After that I rode the bicycle match against the Frenchman, Devereux, and there she was, dressed like a picture amongst the crowd, and smiling like an angel in the Spanish churches. When I nodded to her she called me back a moment, and just put in her pretty word.
”Ferdy,” she said, ”that Frenchman can't ride straight; he's going to run into you, Ferdy.” Will you believe it, we cannoned together at the last corner, and I was thrown so badly that although he walked his machine in I couldn't beat him.”
He was serious enough about it all, and I must say that his talk put some queer ideas into my head. I've never been a believer over-much in luck myself, holding that we make it or mar it for ourselves, and that what some call misfortune is nothing more or less than misdoing; but here was a tale to make a man think, and think I did while he ate his breakfast and went on to speak of his car almost as lovingly as a man speaks of the new girl he met for the first time yesterday. Just as we were leaving the hotel and he was getting back to his doleful manner a bit, I put in my word and I could see that he took it well enough.
”All said and done,” said I, ”there's a little matter of three thousand miles between you and the lady just at present. Whatever may have happened over yonder is hardly likely to happen in La Belle France, look at it how you like. You should think no more about it, Ferdinand.
You're to win this great race, and win it you certainly will if I'm a judge. Why, then, think about a woman at all?”

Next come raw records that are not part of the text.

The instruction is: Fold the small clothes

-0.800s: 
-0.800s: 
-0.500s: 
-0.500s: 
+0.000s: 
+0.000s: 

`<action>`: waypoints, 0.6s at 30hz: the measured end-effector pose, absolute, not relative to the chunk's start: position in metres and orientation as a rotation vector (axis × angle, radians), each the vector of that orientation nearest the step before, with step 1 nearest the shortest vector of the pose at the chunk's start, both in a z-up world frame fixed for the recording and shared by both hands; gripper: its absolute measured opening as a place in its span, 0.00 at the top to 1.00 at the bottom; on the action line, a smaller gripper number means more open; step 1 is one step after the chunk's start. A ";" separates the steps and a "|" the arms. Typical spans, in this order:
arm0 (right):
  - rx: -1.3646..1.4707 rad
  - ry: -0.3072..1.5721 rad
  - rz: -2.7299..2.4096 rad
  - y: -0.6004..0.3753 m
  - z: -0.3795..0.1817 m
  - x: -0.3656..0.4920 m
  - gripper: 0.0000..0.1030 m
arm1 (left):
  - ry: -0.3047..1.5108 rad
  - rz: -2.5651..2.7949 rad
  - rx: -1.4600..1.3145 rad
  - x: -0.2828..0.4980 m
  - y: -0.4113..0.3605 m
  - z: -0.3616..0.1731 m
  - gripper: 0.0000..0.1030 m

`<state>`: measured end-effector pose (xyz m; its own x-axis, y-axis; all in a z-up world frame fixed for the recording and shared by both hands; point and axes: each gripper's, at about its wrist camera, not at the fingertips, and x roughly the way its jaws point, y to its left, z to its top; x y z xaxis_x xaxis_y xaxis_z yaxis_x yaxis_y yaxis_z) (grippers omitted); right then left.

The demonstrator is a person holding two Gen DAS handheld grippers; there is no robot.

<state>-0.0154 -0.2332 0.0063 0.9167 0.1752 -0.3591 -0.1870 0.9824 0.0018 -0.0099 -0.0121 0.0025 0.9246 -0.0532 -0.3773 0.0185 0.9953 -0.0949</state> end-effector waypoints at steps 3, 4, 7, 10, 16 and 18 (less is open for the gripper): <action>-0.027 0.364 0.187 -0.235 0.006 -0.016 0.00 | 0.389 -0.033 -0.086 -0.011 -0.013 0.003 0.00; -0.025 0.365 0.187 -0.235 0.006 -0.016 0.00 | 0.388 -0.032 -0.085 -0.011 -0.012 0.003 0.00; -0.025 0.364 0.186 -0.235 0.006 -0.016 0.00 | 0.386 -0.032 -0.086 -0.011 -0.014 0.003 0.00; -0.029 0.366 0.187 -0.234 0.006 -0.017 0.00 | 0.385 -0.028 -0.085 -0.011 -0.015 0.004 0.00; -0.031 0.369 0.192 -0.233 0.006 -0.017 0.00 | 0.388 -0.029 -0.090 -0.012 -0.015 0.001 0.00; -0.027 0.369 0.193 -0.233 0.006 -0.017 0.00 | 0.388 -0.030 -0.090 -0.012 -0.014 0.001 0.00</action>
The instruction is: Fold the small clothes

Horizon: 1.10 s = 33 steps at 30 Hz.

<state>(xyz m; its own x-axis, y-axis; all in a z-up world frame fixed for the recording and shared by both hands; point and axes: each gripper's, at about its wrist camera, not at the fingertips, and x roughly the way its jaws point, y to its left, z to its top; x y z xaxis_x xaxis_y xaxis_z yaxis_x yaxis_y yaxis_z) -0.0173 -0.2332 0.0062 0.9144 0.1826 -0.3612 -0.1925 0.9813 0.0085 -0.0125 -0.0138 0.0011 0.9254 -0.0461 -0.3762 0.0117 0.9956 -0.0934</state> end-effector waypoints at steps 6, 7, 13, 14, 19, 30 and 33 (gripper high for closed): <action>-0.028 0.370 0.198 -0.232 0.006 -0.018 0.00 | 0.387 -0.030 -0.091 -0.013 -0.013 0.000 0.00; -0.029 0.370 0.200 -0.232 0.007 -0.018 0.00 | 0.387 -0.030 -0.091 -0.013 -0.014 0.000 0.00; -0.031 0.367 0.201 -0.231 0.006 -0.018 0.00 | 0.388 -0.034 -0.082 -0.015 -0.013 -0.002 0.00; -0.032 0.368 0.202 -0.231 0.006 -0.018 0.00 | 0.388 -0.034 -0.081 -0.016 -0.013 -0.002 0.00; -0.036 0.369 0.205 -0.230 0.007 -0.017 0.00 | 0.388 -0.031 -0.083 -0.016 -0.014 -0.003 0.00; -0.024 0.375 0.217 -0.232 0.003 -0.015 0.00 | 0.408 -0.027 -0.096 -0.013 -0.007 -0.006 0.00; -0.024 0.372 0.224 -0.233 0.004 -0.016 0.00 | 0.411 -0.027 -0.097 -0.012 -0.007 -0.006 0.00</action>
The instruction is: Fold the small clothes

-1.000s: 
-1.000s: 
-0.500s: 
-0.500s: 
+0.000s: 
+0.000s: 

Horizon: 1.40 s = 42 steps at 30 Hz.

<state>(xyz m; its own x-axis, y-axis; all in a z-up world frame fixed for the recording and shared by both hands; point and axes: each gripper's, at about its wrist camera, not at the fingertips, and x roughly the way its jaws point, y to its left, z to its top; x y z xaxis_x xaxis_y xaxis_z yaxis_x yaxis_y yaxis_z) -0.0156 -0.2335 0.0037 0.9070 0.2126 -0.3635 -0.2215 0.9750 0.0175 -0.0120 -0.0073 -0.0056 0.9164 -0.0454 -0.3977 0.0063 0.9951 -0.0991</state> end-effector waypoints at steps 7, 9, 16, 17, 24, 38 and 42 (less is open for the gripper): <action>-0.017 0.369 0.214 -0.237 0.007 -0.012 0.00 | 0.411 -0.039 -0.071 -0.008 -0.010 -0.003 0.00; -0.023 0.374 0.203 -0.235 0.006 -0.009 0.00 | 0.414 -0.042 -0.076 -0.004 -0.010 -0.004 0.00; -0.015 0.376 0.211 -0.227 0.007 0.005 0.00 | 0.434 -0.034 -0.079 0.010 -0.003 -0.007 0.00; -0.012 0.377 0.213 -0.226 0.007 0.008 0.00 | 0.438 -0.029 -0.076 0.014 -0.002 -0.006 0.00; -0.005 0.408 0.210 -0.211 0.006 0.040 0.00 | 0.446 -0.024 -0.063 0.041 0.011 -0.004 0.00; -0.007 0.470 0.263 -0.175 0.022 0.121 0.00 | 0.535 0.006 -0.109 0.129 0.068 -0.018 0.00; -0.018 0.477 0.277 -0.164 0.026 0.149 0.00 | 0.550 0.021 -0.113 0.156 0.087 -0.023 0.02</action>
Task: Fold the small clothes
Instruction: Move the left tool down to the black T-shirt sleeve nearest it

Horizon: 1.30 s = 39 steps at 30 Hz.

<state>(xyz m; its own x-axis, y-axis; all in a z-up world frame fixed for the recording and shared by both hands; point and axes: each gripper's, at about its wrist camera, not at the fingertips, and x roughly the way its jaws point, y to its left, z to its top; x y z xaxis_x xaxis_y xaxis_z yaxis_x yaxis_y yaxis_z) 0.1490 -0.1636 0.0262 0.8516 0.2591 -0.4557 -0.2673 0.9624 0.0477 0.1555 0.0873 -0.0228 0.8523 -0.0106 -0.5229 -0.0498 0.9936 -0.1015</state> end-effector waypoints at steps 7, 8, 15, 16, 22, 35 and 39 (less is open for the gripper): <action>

”Because,” he replied, and he was as grave as a judge at the moment, ”because I must; I've been thinking of her ever since I picked you up.
It's queer, Britten, but I do believe you're going to bring me luck, and that's as true as Gospel.”
”And true it shall be,” said I, ”if good wishes can do it, my boy.
Let's go and get the cars. My box of tricks will be melted down if I leave it in the sun any longer. Let's get back to Paris and have some fun; I'm sure that's what you're wanting.”
He did not object; and the storm having pa.s.sed, and my coil behaving itself properly now that the damp was off the contacts, we jogged along the road to Paris in company with many who were returning from their morning practice, and just a few amateurs out to see the fun. We had gone a mile, I suppose, when we met a girl driving one of the De Dion motor tricycles, and no sooner had I seen her than she went by with a flash and a nod; and I knew her for little Maisa Hubbard, of whom the town had been talking for three days past. Then I ran my car alongside Ferdinand's just to make a remark about it--but, will you believe me?--he was as pale as a sheet, and his eyes were staring right into vacancy, as though a ghost stood in his path, and he didn't know how to get by it.
”Why,” cried I, ”and what's up now?”
He brought himself to with an effort, closed his hand about the wheel, and then answered me:
”That's the girl, right enough,” he said; ”you saw her for yourself.”